What the exercise asks:
Of all the lines in the entries below, give again exactly those starting at the line containing "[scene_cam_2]" and ending at the line containing "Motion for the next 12", both ends included, and no others.

[[ The data, beginning ]]

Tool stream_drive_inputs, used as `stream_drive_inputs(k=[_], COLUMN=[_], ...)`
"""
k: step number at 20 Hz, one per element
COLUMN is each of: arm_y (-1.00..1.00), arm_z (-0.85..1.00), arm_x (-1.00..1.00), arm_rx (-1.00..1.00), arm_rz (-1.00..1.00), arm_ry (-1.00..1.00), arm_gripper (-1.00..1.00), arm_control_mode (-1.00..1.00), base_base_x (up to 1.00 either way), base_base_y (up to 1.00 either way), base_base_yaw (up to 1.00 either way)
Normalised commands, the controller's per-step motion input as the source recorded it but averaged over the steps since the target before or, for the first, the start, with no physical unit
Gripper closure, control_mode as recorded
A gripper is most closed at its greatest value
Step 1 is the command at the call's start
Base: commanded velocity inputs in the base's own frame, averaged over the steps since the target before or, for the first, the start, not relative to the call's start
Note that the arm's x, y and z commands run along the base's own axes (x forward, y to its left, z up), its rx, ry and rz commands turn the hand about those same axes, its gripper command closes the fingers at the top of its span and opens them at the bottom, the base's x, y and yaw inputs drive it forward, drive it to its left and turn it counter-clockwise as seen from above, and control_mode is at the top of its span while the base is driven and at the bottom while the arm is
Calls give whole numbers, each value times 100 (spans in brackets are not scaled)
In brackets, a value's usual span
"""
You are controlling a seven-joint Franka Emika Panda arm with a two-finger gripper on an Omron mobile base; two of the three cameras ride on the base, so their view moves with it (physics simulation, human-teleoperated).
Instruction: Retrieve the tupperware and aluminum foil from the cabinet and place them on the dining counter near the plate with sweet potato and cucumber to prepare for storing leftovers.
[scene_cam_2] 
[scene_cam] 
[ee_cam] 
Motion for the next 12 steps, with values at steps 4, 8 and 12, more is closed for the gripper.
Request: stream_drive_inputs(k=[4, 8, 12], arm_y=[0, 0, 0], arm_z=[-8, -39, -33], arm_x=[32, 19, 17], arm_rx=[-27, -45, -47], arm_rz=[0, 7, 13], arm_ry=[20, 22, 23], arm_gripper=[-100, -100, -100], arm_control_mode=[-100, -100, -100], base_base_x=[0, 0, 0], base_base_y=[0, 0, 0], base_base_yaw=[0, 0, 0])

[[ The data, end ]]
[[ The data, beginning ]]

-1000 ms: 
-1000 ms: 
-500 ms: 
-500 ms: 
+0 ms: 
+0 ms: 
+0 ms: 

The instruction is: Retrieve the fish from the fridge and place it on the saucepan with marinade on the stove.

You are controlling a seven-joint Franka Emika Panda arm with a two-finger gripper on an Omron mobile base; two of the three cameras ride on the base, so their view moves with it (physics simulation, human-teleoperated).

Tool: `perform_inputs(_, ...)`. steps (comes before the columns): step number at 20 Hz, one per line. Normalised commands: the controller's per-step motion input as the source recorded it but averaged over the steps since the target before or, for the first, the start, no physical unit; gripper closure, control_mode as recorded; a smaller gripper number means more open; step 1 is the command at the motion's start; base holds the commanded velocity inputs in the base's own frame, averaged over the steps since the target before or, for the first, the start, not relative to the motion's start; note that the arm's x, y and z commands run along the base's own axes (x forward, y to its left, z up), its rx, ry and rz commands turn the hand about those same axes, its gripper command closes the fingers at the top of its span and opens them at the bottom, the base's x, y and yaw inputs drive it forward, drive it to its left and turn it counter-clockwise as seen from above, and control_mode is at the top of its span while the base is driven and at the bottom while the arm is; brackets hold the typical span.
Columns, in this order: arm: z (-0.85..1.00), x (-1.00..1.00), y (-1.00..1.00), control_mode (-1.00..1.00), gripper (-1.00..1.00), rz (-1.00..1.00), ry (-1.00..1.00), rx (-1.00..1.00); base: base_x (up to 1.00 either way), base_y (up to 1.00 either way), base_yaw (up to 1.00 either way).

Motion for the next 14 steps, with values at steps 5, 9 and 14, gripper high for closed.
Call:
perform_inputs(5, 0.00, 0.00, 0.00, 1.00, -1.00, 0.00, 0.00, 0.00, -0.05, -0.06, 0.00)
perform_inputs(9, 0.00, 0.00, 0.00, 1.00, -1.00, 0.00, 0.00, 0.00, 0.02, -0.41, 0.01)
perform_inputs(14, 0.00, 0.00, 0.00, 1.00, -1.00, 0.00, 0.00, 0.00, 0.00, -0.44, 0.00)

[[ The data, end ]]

Response area:
[scene_cam_2] 
[scene_cam] 
[ee_cam] 
Motion for the next 12 steps, with values at steps 4, 8 and 12, more is closed for the gripper.

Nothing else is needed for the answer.